Further, the period of the Samnite wars saw the emergence of the Senate as the predominant political organ at Rome. In the early Republic, the Senate had been an ad hoc advisory council whose members served at the pleasure of the Consuls. While no doubt influential as a group of friends and confidants of the Consuls, as well as experienced ex-Magistrates, the Senate had no formal or independent existence. Power rested with the Consuls, acting with the ratification of the comitia, a system described as "plebiscitary" by Cornell. This situation changed with the Lex Ovinia (promulgated sometime in the period 339-318 BC), which transferred authority to appoint (and remove) members of the Senate from the Consuls to the Censors, two new Magistrates elected at 5-yearly intervals, whose specific job was to hold a census of Roman citizens and their property. The Lex Ovinia set specific criteria for such appointments or removals (although these are not precisely known). The result was that the Senate now became a formal constitutional entity. Its members now held office for life (or until expelled by the Censors), and were thus freed from control by the Consuls.

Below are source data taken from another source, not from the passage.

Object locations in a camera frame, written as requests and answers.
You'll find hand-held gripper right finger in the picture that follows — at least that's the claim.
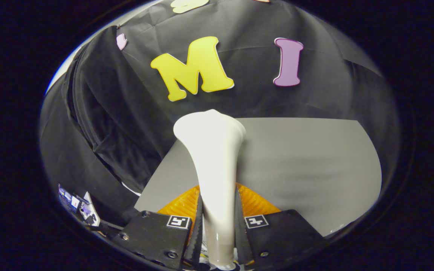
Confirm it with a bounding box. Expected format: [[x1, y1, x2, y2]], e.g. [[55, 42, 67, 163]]
[[234, 183, 329, 271]]

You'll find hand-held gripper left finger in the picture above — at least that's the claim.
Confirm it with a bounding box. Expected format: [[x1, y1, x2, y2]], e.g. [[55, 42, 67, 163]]
[[112, 184, 205, 271]]

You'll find white garment steamer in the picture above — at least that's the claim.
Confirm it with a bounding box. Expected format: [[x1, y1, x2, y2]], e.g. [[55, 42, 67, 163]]
[[173, 109, 247, 271]]

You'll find black jacket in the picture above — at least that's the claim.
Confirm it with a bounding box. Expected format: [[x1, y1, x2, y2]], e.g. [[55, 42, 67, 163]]
[[62, 26, 173, 194]]

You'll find grey cabinet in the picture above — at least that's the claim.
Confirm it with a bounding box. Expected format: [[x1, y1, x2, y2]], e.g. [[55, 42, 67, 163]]
[[134, 117, 383, 238]]

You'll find blue white device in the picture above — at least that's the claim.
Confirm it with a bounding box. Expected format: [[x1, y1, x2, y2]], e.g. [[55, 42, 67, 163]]
[[58, 183, 101, 227]]

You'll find black backdrop cloth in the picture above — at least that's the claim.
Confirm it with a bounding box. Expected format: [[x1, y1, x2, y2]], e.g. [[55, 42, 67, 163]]
[[39, 0, 400, 228]]

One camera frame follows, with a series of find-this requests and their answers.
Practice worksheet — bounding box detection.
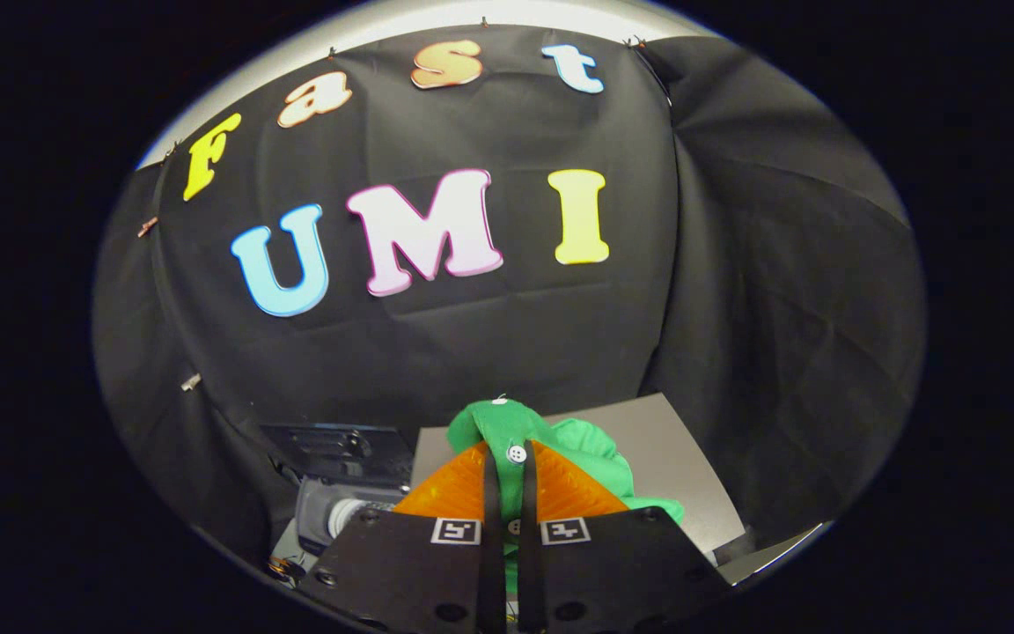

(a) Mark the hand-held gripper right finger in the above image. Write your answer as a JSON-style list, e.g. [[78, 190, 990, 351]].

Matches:
[[520, 439, 732, 634]]

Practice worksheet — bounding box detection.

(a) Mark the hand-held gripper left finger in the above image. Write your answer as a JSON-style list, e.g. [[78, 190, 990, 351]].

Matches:
[[296, 440, 506, 634]]

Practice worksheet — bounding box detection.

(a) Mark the dark grey washing machine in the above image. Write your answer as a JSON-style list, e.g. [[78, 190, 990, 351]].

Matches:
[[261, 424, 415, 586]]

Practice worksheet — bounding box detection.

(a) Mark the black backdrop cloth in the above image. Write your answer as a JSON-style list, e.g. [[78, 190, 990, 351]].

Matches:
[[93, 25, 926, 564]]

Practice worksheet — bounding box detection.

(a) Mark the grey cabinet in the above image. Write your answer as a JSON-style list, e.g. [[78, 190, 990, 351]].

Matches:
[[410, 394, 827, 586]]

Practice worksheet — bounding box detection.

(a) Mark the green polo shirt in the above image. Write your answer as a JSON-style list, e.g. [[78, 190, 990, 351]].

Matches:
[[447, 398, 686, 608]]

In the period following the Lex Ovinia, the Consuls were gradually reduced to executive servants of the Senate. The concentration of power in the hands of the Senate is exemplified by its assumption of the power of prorogatio, the extension of the imperium (mandate) of Consuls and other Magistrates beyond its single year. It appears that prorogatio could previously be granted only by the comitia e.g. in 326 BC. By the end of the Samnite Wars in 290 BC, the Senate enjoyed complete control over virtually all aspects of political life: finance, war, diplomacy, public order and the state religion. The rise of the Senate's role was the inevitable consequence of the increasing complexity of the Roman state due to its expansion, which made government by short-term officers such as the Consuls and by plebiscite impractical.

The Senate's monopoly of power in turn entrenched the political supremacy of the wealthiest echelon. The 300 members of the Senate were mostly a narrow, self-perpetuating clique of ex-Consuls (consulares) and other ex-Magistrates, virtually all members of the wealthy classes. Within this elite, charismatic personalities, who might challenge senatorial supremacy by allying with the commoners, were neutralised by various devices, such as the virtual abolition of "iteration", the re-election of consuls for several successive terms, a practice common before 300 BC. (In the period 366-291, eight individuals held the consulship four or more times, while in 289-255, none did, and few were even elected twice. Iteration was temporarily resorted to again during the emergency conditions of the Second Punic War). The Roman polity exhibited, in the words of T. J. Cornell, an historian of early Rome, "the classic symptoms of oligarchy, a system of government that depends on rotation of office within a competitive elite, and the suppression of charismatic individuals by peer-group pressure, usually exercised by a council of elders."